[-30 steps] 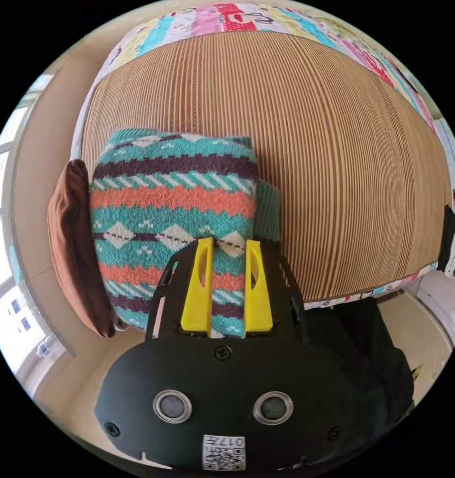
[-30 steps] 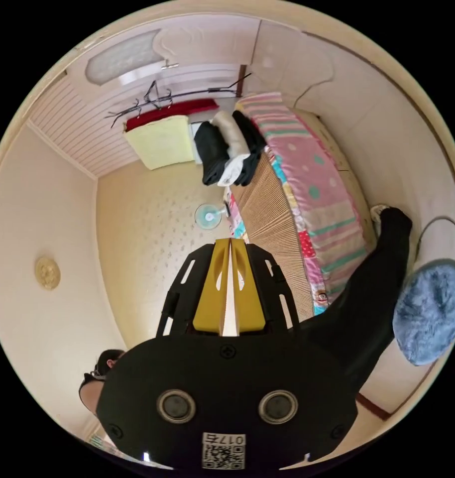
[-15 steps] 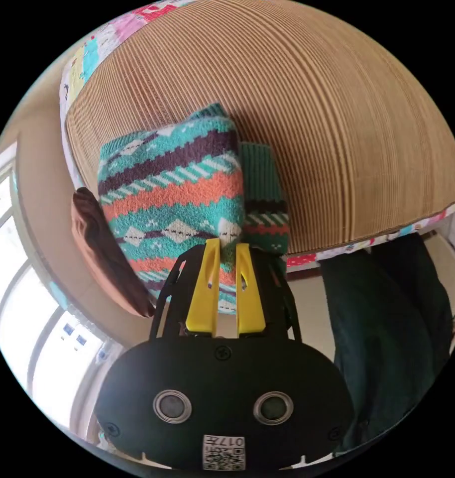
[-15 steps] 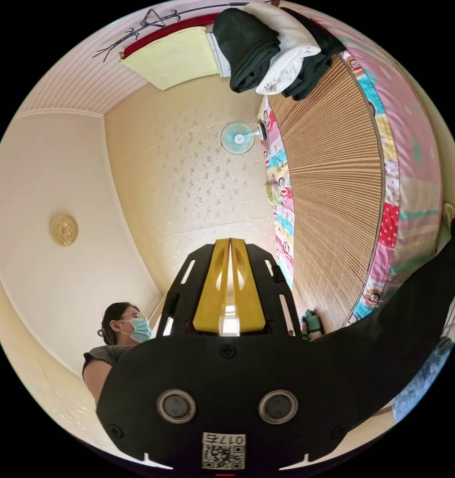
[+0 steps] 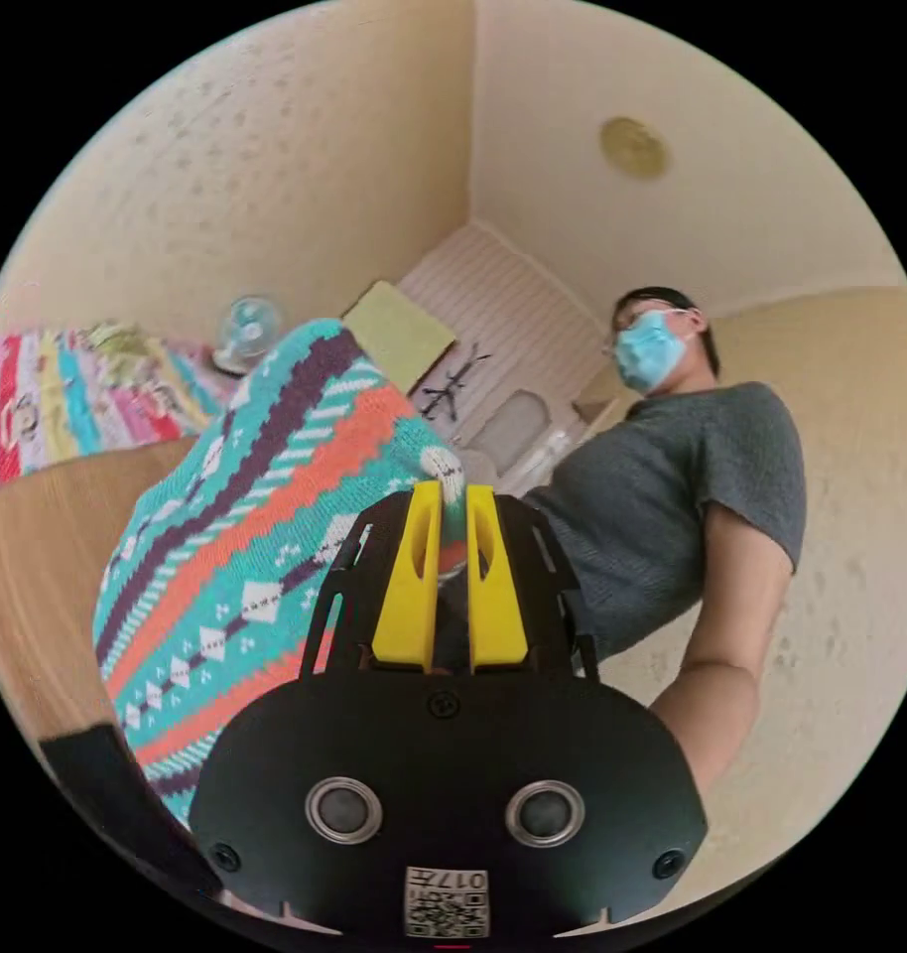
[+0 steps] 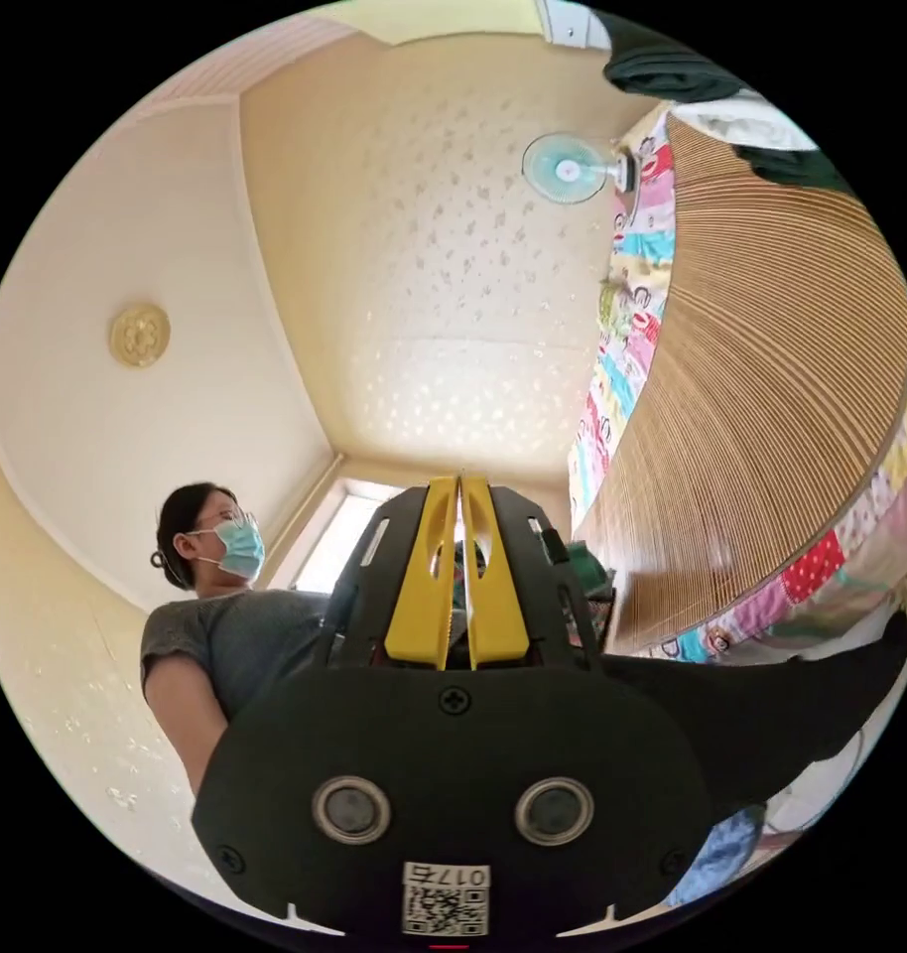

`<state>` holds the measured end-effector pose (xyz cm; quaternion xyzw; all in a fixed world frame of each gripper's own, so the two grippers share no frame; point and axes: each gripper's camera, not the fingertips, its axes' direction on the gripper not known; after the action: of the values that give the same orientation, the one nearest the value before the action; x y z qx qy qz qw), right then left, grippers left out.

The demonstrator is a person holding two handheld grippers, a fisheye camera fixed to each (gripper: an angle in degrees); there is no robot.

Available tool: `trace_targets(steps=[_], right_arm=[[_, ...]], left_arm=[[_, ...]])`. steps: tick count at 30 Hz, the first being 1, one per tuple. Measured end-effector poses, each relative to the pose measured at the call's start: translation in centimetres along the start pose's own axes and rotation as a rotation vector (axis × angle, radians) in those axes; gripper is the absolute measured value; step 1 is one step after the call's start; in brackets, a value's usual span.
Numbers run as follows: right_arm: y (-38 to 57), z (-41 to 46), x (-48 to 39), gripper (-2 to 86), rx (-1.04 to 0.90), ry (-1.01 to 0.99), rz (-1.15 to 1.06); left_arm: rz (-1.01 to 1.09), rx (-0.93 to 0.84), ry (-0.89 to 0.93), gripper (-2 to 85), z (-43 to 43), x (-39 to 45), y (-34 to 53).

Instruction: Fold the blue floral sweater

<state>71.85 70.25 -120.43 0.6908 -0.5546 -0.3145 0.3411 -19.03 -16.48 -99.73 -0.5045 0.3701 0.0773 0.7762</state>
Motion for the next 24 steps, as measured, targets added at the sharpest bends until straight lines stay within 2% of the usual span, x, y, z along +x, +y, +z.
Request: trace_targets(steps=[1, 3, 5, 7, 9, 11, 14, 15, 16, 17, 18, 19, 20, 21, 22, 23, 24], right_arm=[[-0.4, 1.8, 0.0, 1.6, -0.055, 0.003, -0.031], [-0.9, 5.0, -0.3, 2.6, -0.137, -0.008, -0.097], [-1.0, 8.4, -1.0, 5.3, -0.21, -0.026, -0.169], [-0.9, 13.5, -2.5, 12.4, -0.285, -0.05, -0.281], [-0.4, 17.5, -4.2, 18.6, -0.347, -0.046, -0.374], [0.7, 21.5, -6.0, 22.9, -0.389, 0.035, -0.477], [3.9, 28.3, -7.9, 24.0, -0.522, 0.209, -0.668], [5.4, 31.1, -7.5, 22.4, -0.654, 0.211, -0.726], [6.8, 33.4, -6.5, 19.4, -0.812, 0.112, -0.731], [7.4, 34.2, -5.9, 15.4, -0.885, 0.024, -0.722], [8.4, 34.9, -5.1, 7.3, -0.928, -0.144, -0.715], [9.2, 34.8, -4.5, 6.9, -0.841, -0.124, -0.717], [9.5, 34.4, -4.3, 6.7, -0.78, -0.09, -0.719], [9.8, 33.7, -3.9, 6.5, -0.682, -0.036, -0.704], [10.1, 33.3, -3.8, 6.3, -0.62, 0.042, -0.69], [10.3, 33.3, -3.9, 6.3, -0.602, 0.106, -0.69], [11.0, 33.6, -4.3, 6.2, -0.572, 0.235, -0.698]], left_arm=[[0.064, 0.0, 0.064, 4.3, 1.1, 0.3, -0.5], [0.299, 0.022, 0.32, 4.0, 5.6, 1.0, -2.6], [0.425, 0.039, 0.496, 3.8, 9.3, 0.8, -3.9], [0.488, 0.038, 0.691, 3.5, 13.3, -0.1, -4.8], [0.459, 0.121, 0.88, 2.6, 18.0, -2.0, -4.8], [0.365, 0.09, 1.009, 2.1, 22.4, -3.1, -4.5], [0.226, 0.002, 1.129, 1.8, 28.9, -3.3, -2.7], [0.181, -0.023, 1.151, 1.8, 30.4, -3.5, -1.8], [0.168, -0.025, 1.152, 1.8, 30.7, -3.6, -1.4], [0.158, -0.006, 1.112, 1.9, 30.6, -3.9, -0.6], [0.148, 0.021, 1.039, 2.2, 29.7, -4.2, 0.0], [0.128, 0.025, 0.985, 2.4, 29.3, -4.5, 0.4], [0.047, 0.013, 0.848, 2.9, 28.5, -5.3, 1.0], [-0.11, -0.016, 0.714, 3.4, 28.0, -6.7, 1.8], [-0.212, -0.033, 0.657, 3.7, 27.8, -7.6, 2.4], [-0.399, -0.048, 0.54, 4.0, 27.3, -9.3, 4.0], [-0.497, -0.043, 0.382, 4.0, 26.3, -10.0, 5.4]])
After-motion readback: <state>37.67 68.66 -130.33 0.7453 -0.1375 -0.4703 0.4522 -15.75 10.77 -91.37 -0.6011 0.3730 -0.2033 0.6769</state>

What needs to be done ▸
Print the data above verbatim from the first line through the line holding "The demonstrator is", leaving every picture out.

Result of this task ▸
[-30 steps] 
[-30 steps] 
[-15 steps] 
[-15 steps] 
[+0 steps] 
[+0 steps] 

`<state>` holds the measured end-effector pose (xyz cm; quaternion xyzw; all in a fixed world frame of each gripper's own, so the two grippers share no frame; point and axes: each gripper's camera, not the fingertips, its axes' direction on the gripper not known; after the action: of the values that give the same orientation, the one nearest the value before the action; x y z qx qy qz qw), right then left, grippers left out.

The demonstrator is a person holding two handheld grippers, a fisheye camera fixed to each (gripper: an angle in degrees); there is no robot.

The given answer completes the exercise.